Re: modeling macted's example from Luc Moreau on 2012-01-28 (public-prov-wg@w3.org from January 2012)

From: Luc Moreau <L.Moreau@ecs.soton.ac.uk>
Date: Sat, 28 Jan 2012 16:29:14 +0000
To: Simon Miles <simon.miles@kcl.ac.uk>
CC: Provenance Working Group WG <public-prov-wg@w3.org>
Message-ID: <EMEW3|efc204d0e05f1bdd0cda97cc7d4b5b7fo0RGYd08L.Moreau|ecs.soton.ac.uk|1517CEAE>
Hi Simon

Responses below.

Professor Luc Moreau
Electronics and Computer Science
University of Southampton
Southampton SO17 1BJ
United Kingdom

On 28 Jan 2012, at 11:49, "Simon Miles" <simon.miles@kcl.ac.uk<mailto:simon.miles@kcl.ac.uk>> wrote:

Hi Luc,

I don't think you have characterised the situation of this record on the world in your suggestion. I may want to distinguish a copy of this record I obtained from a provenance server from the one I found elsewhere.

I don't see a contradiction between what I was suggesting and the
above. Adapting the example slightly:

wasGeneratedBy (acc1, recording)
wasStartedBy (recording, asserter1)
wasGeneratedBy (acc1receivedToday, emailing)
wasGeneratedBy (acc1fromServer, downloading)
specializationOf (acc1receivedToday, acc1)
specializationOf (acc1fromServer, acc1)


Assuming we go for this encoding, what is the rationale for choosing name acc1 in the first generation record? Could we have used it in the second, and instead get:

specializationOf (acc1, acc1Recorded)
specializationOf (acc1fromServer, acc1Recorded)

Would it be valid? If yes, how do we find the records contained in acc1fromServer?

Furthermore, I may want to characterise it in different ways: e.g. A record using core constructs only, or following some specific pattern, etc.  How do you go about this?

Sorry, I don't really understand what you're intending.
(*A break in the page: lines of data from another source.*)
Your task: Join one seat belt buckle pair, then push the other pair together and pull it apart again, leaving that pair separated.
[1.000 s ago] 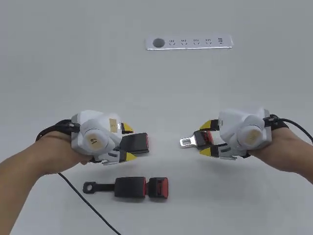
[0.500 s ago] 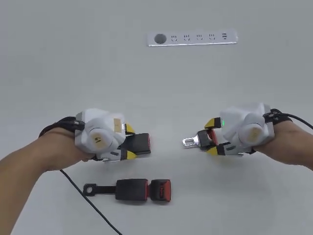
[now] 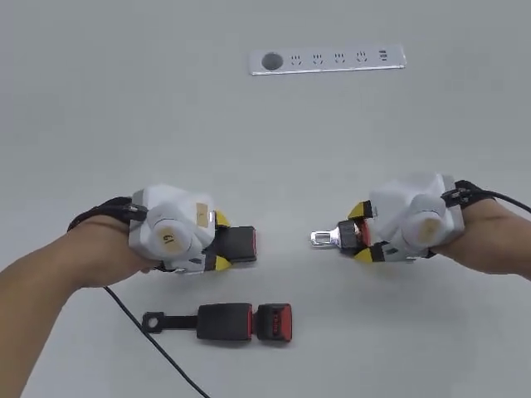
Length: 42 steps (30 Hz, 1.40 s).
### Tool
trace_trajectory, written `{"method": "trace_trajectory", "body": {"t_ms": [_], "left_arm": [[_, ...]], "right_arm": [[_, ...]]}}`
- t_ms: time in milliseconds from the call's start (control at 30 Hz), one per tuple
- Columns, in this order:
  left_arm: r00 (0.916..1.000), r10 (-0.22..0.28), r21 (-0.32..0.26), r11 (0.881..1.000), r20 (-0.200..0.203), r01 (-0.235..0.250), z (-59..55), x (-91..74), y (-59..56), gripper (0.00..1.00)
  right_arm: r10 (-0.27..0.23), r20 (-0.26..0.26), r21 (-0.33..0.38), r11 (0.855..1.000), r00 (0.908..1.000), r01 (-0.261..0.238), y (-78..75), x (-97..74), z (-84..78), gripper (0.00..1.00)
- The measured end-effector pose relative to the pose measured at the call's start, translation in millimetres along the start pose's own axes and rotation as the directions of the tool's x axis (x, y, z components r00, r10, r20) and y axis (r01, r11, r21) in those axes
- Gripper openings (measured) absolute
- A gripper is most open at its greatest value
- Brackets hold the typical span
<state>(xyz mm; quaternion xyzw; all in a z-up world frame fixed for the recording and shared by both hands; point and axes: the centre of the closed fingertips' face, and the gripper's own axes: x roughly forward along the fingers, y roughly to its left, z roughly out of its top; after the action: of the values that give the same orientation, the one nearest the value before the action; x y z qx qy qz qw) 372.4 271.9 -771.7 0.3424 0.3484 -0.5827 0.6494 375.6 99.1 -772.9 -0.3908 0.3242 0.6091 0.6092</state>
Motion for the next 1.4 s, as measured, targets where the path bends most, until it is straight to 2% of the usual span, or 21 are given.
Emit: {"method": "trace_trajectory", "body": {"t_ms": [333,700,800,1033,1400], "left_arm": [[1.0000,-0.001,0.009,1.000,-0.007,0.001,-3.1,3.3,1.8,0.34],[0.9999,-0.011,0.008,1.000,0.006,0.011,-0.7,2.5,2.6,0.34],[0.9999,-0.008,-0.004,1.000,0.011,0.008,-0.9,2.8,3.5,0.34],[0.9998,-0.003,-0.008,1.000,0.019,0.004,-0.8,2.8,2.7,0.34],[0.9998,0.000,-0.006,1.000,0.020,0.000,-2.3,2.7,3.5,0.34]], "right_arm": [[0.005,0.013,-0.008,1.000,0.9999,-0.005,-2.4,-0.2,5.5,0.32],[0.016,0.020,-0.005,1.000,0.9997,-0.016,-4.7,1.6,8.3,0.31],[0.021,0.024,0.014,1.000,0.9995,-0.021,-4.1,3.7,14.1,0.31],[0.027,0.038,0.010,1.000,0.9989,-0.028,-1.1,11.8,24.6,0.31],[-0.006,0.069,0.040,0.999,0.9976,0.004,-0.8,29.1,47.1,0.31]]}}
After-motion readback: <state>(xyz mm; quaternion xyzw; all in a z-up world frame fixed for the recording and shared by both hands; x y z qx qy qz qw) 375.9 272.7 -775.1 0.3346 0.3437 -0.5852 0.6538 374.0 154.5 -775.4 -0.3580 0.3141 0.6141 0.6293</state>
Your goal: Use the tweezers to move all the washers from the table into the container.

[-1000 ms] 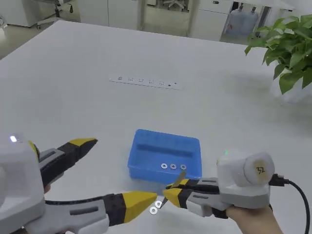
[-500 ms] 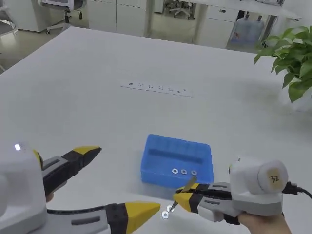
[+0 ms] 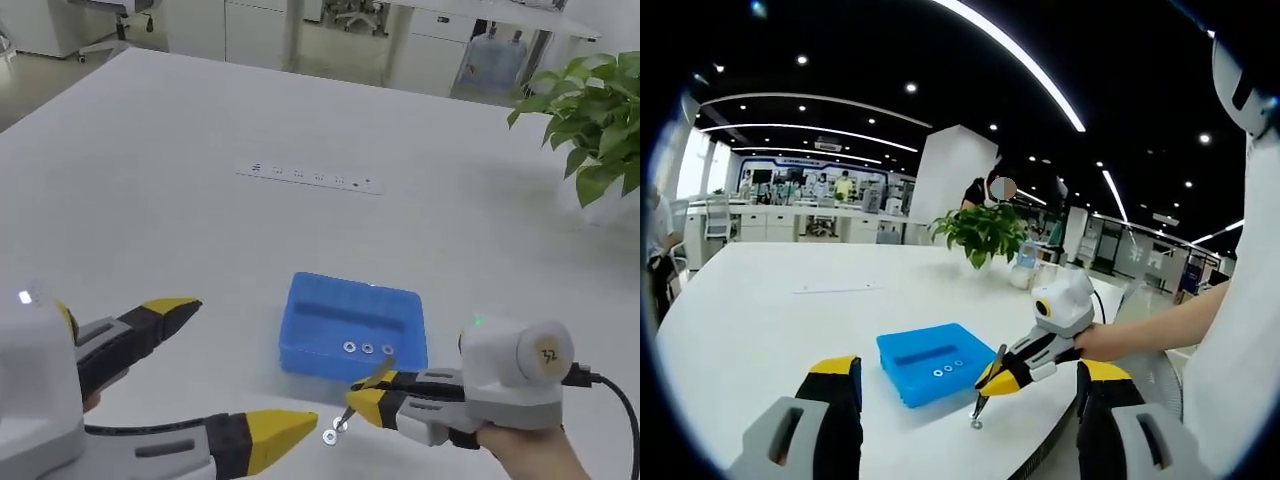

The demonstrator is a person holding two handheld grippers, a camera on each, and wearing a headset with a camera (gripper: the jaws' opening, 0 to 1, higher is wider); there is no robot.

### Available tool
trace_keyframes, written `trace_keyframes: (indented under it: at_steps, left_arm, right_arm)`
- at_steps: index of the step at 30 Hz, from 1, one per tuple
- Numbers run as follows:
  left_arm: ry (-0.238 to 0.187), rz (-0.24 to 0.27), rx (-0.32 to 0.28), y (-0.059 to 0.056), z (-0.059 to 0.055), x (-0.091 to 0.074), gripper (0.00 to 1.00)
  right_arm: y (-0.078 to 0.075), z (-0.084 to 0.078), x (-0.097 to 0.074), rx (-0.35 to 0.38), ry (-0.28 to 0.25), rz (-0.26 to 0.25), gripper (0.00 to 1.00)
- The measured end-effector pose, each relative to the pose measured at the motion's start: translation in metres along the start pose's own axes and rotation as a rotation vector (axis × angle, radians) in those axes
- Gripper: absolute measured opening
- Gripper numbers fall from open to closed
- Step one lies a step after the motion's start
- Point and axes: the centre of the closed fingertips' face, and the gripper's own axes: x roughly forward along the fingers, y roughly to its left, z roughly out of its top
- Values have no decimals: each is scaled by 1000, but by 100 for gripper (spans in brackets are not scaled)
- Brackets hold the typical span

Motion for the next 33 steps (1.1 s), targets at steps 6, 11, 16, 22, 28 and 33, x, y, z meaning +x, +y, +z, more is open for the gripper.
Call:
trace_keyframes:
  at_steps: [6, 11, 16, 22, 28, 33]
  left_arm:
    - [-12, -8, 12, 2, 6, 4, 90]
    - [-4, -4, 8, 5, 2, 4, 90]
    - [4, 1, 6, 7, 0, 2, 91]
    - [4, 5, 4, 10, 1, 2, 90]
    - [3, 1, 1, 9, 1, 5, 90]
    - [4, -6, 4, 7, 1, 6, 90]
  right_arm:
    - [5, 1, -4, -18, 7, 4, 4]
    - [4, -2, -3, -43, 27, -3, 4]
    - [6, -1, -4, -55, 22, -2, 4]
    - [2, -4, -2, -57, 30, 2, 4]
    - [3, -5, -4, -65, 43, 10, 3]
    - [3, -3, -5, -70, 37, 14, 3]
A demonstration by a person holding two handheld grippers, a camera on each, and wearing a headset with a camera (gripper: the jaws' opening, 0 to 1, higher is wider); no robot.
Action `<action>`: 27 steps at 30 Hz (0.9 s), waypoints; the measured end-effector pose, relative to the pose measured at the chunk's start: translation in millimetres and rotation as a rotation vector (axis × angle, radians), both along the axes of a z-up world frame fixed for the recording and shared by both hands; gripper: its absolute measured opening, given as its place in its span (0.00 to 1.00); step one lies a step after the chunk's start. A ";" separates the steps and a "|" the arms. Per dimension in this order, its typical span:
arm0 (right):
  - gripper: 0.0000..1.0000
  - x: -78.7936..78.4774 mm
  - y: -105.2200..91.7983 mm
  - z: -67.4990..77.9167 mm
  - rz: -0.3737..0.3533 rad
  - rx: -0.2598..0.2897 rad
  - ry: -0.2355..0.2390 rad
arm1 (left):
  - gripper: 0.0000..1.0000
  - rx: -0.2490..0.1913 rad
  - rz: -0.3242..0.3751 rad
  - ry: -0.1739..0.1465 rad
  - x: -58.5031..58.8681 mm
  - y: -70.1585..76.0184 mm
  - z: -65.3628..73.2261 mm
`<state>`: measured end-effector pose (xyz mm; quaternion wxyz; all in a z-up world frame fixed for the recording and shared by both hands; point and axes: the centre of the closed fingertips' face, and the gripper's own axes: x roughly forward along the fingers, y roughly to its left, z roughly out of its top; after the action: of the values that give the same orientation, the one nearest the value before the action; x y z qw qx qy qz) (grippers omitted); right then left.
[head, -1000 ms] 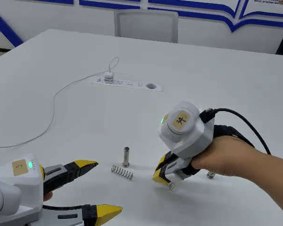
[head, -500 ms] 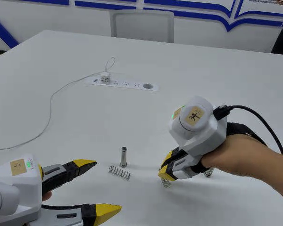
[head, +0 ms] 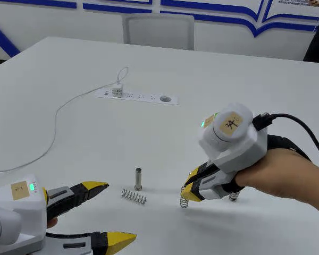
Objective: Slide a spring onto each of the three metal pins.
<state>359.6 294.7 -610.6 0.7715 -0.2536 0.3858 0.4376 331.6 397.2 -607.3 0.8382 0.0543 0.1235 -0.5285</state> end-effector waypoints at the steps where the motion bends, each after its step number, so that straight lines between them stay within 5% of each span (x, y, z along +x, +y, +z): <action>1: 0.12 0.3 -1.1 4.0 -0.002 0.001 -0.004 | 0.69 -0.001 -0.001 0.000 -0.1 -0.1 0.3; 16: 0.12 20.2 -14.2 53.1 -0.032 0.018 -0.087 | 0.69 -0.004 0.000 -0.005 -0.1 1.1 2.0; 27: 0.12 34.0 -18.7 50.6 -0.055 0.014 -0.100 | 0.69 -0.005 0.004 -0.004 0.6 2.9 1.0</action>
<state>393.6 276.0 -560.1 0.8033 -0.2591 0.3504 0.4060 332.2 400.1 -606.3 0.8396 0.0531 0.1204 -0.5270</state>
In your
example, if you mean a subset of the records in the account, wouldn't
that be a different entity rather than just a different
characterisation? It seems equivalent to comparing a report with a
section of that report. But maybe I'm misunderstanding your intent.

I struggled formulating what I have in mind. Is the content of an account *the only way* to characterise it?  Can I just, for instance, characterise it by the fact that the prime methodology was used  for it? Can't I just characterise it by its size?  Or it's date of initial creation? This is particular important for accounts still being generated. Their content may still vary but other characteristics may be fixed: e.g. Their name acc1.


Luc



Thanks,
Simon


We should maybe try to introduce other characterisations in the example.

Professor Luc Moreau
Electronics and Computer Science
University of Southampton
Southampton SO17 1BJ
United Kingdom

On 27 Jan 2012, at 18:03, "Simon Miles" <simon.miles@kcl.ac.uk<mailto:simon.miles@kcl.ac.uk>> wrote:

Hello Paul,

It makes sense to me, and I could accept it. It matches what I
understand to be the three-level view discussed.

On the other hand, it may not matter that the account can change as
long as the provenance assertions about it stay true. So I could also
be happy with a two-level view in which the following is valid:
 wasGeneratedBy(acc1, emailing)

The PROV-DM spec says "an entity [is] an identifiable characterized
thing. An entity fixes some aspects of a thing and its situation in
the world, so that it becomes possible to express its provenance, and
what causes these specific aspects to be as such."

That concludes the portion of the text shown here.